Accepter ses limites
Un point de vue partagé par Carl Cederström et André Spicer, auteurs du Syndrôme du bien-être, (éd. L’Echappée), paru en mars dernier. Les deux chercheurs suédois y démontent les rouages du culte du corps et de la quête désespérée de la santé parfaite.
« La pression toujours présente afin de maximiser notre bien-être a déjà commencé à travailler contre nous. Nous nous sentons de plus en plus mal et nous nous replions sur nous-mêmes », préviennent-ils. Et de rappeler que « vivre c’est faire l’expérience de la douleur et de l’échec. »
« Bien sûr qu’il est légitime et naturel de vouloir se sentir bien, modère Violaine Gelly. Pour certains, cet objectif passe par de l’exercice physique, de la méditation et une alimentation saine. Si l’on est obsessionnel, au point, en outre, de devenir prosélyte, alors on bascule dans un processus qui peut devenir dangereux. On nous encourage sans cesse à dépasser nos limites. Elles sont pourtant là pour une bonne raison: elles parlent de nous, il faut aussi les écouter et parfois les accepter. »
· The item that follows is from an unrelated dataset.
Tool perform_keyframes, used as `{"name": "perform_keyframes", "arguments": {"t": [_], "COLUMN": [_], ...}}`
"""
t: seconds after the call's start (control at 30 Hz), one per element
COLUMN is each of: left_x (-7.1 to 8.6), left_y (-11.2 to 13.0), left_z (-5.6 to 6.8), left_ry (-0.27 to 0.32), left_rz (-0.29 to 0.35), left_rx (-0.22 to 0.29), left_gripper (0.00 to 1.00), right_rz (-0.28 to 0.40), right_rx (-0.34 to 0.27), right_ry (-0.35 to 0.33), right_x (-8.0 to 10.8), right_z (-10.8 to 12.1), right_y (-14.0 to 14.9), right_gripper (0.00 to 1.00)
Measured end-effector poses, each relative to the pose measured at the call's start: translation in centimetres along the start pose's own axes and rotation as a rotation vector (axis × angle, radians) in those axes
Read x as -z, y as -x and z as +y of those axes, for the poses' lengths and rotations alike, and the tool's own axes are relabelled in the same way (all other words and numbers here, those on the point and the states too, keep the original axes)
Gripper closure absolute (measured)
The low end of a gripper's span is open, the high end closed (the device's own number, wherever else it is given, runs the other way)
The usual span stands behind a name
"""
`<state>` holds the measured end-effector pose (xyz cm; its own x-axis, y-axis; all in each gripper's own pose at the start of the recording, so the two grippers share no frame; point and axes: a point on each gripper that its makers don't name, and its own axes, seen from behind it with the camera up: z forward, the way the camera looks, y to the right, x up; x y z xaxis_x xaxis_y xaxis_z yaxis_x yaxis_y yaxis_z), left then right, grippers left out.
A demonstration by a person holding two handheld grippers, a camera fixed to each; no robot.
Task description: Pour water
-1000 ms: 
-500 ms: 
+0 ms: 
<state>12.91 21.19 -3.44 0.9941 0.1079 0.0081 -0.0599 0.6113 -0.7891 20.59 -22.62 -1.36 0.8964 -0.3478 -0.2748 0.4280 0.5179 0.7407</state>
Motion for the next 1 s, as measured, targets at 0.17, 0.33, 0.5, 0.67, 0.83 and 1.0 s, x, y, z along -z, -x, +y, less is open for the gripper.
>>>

Il faudrait surtout, estime encore Violaine Gelly, « revenir à ce qui nous apporte du plaisir et de la satisfaction ». « C’est la question que je pose à chaque patient venu me faire part de sa culpabilité de ne pas réussir à se conformer à cette norme: ‘et vous, vous en pensez quoi? Où vous situez-vous là dedans?’ Le bien-être est singulier, il ne peut pas être une affaire collective. Alors, oui, bien sûr, à chacun de tester ce qui lui convient, mais à chacun aussi de décider ce qui ne lui va pas. »
« Je prends ce qui me conviens et je jette le reste »
« Lorsque la vision du bien-être de certains de mes amis passe par leur bracelet connecté qui leur dit s’ils ont bien dormi, assez bougé et parfaitement mangé, je m’interroge sur mes propres choix. Je leur réponds qu’il y a deux façons de vivre le bien-être: la leur… et la mienne! Je mange trop, je rit trop, je crie trop, je ne médite pas et je me sens terriblement bien et tellement vivante avec mes excès », revendique Anne.
Cécile, quant à elle, a beaucoup culpabilisé. « J’ai longtemps pensé que si je me sentais mal, même après avoir lu un super bouquin de développement personnel, c’était parce que je n’avais pas suivi à la lettre les multiples exercices. J’estimais donc que c’était de ma faute », se souvient-elle.
Elle a depuis décidé de prendre ce qui l’intéressait et de « jeter » ce qui ne lui allait pas. « Je crois aussi qu’il y a un temps pour tout. Si je n’y arrive pas, c’est simplement que ce n’est pas le bon moment. Je me dis que je ferai sûrement plus de choses sereinement et avec envie quand mes enfants seront plus grands. En revanche, la pratique de la méditation m’a beaucoup aidée et me sert encore aujourd’hui. En somme, le bien-être, oui, mais ‘si je veux, et comme je veux' », conclut Cécile.